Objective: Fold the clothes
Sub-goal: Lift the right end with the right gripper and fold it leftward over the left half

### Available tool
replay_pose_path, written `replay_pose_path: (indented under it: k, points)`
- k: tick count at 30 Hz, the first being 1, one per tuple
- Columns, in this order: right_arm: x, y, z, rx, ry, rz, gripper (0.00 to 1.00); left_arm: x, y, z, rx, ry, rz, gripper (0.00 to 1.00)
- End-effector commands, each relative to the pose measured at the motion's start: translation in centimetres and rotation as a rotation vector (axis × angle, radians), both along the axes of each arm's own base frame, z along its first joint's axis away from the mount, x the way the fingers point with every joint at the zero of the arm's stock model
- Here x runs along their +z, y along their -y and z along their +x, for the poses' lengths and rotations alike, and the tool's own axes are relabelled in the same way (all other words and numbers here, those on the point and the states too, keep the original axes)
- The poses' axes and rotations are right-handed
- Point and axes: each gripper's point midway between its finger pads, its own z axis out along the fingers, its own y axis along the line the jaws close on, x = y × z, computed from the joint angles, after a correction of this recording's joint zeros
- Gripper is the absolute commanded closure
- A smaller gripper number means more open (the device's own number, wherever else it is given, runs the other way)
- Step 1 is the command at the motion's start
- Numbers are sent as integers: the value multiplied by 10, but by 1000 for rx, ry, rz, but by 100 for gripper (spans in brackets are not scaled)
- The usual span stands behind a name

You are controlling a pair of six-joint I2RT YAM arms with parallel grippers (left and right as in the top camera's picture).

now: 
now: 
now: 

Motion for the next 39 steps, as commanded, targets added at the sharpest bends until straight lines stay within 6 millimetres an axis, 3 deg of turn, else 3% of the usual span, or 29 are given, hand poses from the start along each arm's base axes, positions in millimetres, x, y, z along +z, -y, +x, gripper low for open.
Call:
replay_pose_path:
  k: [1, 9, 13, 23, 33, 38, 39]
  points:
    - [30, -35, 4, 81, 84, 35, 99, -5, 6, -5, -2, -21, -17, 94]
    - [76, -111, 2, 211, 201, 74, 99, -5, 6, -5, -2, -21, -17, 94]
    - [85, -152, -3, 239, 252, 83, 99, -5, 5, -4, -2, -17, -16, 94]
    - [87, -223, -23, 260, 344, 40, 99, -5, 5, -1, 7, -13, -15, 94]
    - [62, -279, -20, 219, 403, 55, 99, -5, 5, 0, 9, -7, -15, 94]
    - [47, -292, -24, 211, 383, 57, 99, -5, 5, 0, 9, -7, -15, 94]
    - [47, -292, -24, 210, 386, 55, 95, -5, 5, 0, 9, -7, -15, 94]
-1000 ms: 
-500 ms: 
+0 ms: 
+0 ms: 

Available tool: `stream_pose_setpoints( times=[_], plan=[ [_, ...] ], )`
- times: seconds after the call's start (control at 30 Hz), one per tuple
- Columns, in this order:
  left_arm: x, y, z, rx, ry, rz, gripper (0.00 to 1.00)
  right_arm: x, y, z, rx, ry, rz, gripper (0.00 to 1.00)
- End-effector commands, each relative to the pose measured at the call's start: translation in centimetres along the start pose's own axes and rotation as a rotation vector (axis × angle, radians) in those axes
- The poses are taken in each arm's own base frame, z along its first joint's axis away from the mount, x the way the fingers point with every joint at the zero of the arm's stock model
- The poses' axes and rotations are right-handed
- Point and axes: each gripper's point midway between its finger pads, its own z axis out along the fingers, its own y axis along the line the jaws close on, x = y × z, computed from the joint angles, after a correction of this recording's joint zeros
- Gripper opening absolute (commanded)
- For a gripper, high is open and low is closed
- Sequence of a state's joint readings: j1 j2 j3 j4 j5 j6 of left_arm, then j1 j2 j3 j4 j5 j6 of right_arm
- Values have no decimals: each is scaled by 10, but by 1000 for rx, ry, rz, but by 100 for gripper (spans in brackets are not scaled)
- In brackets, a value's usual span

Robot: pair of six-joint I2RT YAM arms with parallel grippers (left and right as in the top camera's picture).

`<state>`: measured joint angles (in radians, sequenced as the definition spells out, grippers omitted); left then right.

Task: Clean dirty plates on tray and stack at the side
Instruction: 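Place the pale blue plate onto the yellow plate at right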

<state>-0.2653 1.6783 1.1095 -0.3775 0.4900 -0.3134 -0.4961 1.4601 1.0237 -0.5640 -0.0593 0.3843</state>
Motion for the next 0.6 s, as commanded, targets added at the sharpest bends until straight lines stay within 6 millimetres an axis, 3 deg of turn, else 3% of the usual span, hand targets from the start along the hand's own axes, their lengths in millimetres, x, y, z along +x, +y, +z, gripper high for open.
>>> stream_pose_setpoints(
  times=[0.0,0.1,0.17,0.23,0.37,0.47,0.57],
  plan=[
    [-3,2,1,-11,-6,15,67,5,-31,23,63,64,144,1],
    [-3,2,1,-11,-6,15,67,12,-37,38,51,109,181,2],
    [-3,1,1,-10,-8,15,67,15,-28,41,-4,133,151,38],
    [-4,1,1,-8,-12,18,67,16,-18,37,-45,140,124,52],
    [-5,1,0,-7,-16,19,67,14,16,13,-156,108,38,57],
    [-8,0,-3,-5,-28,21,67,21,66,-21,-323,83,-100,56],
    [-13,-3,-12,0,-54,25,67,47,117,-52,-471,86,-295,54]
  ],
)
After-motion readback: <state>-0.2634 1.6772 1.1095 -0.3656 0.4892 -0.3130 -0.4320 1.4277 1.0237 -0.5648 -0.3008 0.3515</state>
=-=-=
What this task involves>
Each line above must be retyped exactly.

Task solution>
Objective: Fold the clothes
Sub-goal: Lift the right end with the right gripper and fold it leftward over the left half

### Available tool
replay_pose_path, written `replay_pose_path: (indented under it: k, points)`
- k: tick count at 30 Hz, the first being 1, one per tuple
- Columns, in this order: right_arm: x, y, z, rx, ry, rz, gripper (0.00 to 1.00); left_arm: x, y, z, rx, ry, rz, gripper (0.00 to 1.00)
- End-effector commands, each relative to the pose measured at the motion's start: translation in centimetres and rotation as a rotation vector (axis × angle, radians), both along the axes of each arm's own base frame, z along its first joint's axis away from the mount, x the way the fingers point with every joint at the zero of the arm's stock model
- Here x runs along their +z, y along their -y and z along their +x, for the poses' lengths and rotations alike, and the tool's own axes are relabelled in the same way (all other words and numbers here, those on the point and the states too, keep the original axes)
- The poses' axes and rotations are right-handed
- Point and axes: each gripper's point midway between its finger pads, its own z axis out along the fingers, its own y axis along the line the jaws close on, x = y × z, computed from the joint angles, after a correction of this recording's joint zeros
- Gripper is the absolute commanded closure
- A smaller gripper number means more open (the device's own number, wherever else it is given, runs the other way)
- Step 1 is the command at the motion's start
- Numbers are sent as integers: the value multiplied by 10, but by 1000 for rx, ry, rz, but by 100 for gripper (spans in brackets are not scaled)
- The usual span stands behind a name

You are controlling a pair of six-joint I2RT YAM arms with parallel grippers (left and right as in the top camera's picture).

now: 
now: 
now: 

Motion for the next 39 steps, as commanded, targets added at the sharpest bends until straight lines stay within 6 millimetres an axis, 3 deg of turn, else 3% of the usual span, or 29 are given, hand poses from the start along each arm's base axes, positions in millimetres, x, y, z along +z, -y, +x, gripper low for open.
Call:
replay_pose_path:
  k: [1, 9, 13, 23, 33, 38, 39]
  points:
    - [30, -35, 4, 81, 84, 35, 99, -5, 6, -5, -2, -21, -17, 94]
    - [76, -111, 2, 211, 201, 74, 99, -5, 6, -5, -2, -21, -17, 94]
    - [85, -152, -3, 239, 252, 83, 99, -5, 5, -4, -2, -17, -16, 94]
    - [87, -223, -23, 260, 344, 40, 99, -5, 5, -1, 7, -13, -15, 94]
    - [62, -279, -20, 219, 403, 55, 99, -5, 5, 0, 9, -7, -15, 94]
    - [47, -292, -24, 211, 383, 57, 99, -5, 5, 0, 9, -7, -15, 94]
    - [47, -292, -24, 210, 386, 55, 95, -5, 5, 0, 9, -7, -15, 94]
-1000 ms: 
-500 ms: 
+0 ms: 
+0 ms: 

Available tool: `stream_pose_setpoints( times=[_], plan=[ [_, ...] ], )`
- times: seconds after the call's start (control at 30 Hz), one per tuple
- Columns, in this order:
  left_arm: x, y, z, rx, ry, rz, gripper (0.00 to 1.00)
  right_arm: x, y, z, rx, ry, rz, gripper (0.00 to 1.00)
- End-effector commands, each relative to the pose measured at the call's start: translation in centimetres along the start pose's own axes and rotation as a rotation vector (axis × angle, radians) in those axes
- The poses are taken in each arm's own base frame, z along its first joint's axis away from the mount, x the way the fingers point with every joint at the zero of the arm's stock model
- The poses' axes and rotations are right-handed
- Point and axes: each gripper's point midway between its finger pads, its own z axis out along the fingers, its own y axis along the line the jaws close on, x = y × z, computed from the joint angles, after a correction of this recording's joint zeros
- Gripper opening absolute (commanded)
- For a gripper, high is open and low is closed
- Sequence of a state's joint readings: j1 j2 j3 j4 j5 j6 of left_arm, then j1 j2 j3 j4 j5 j6 of right_arm
- Values have no decimals: each is scaled by 10, but by 1000 for rx, ry, rz, but by 100 for gripper (spans in brackets are not scaled)
- In brackets, a value's usual span

Robot: pair of six-joint I2RT YAM arms with parallel grippers (left and right as in the top camera's picture).

`<state>`: measured joint angles (in radians, sequenced as the definition spells out, grippers omitted); left then right.

Task: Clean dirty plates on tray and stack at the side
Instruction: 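Place the pale blue plate onto the yellow plate at right
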
<state>-0.2653 1.6783 1.1095 -0.3775 0.4900 -0.3134 -0.4961 1.4601 1.0237 -0.5640 -0.0593 0.3843</state>
Motion for the next 0.6 s, as commanded, targets added at the sharpest bends until straight lines stay within 6 millimetres an axis, 3 deg of turn, else 3% of the usual span, hand targets from the start along the hand's own axes, their lengths in millimetres, x, y, z along +x, +y, +z, gripper high for open.
>>> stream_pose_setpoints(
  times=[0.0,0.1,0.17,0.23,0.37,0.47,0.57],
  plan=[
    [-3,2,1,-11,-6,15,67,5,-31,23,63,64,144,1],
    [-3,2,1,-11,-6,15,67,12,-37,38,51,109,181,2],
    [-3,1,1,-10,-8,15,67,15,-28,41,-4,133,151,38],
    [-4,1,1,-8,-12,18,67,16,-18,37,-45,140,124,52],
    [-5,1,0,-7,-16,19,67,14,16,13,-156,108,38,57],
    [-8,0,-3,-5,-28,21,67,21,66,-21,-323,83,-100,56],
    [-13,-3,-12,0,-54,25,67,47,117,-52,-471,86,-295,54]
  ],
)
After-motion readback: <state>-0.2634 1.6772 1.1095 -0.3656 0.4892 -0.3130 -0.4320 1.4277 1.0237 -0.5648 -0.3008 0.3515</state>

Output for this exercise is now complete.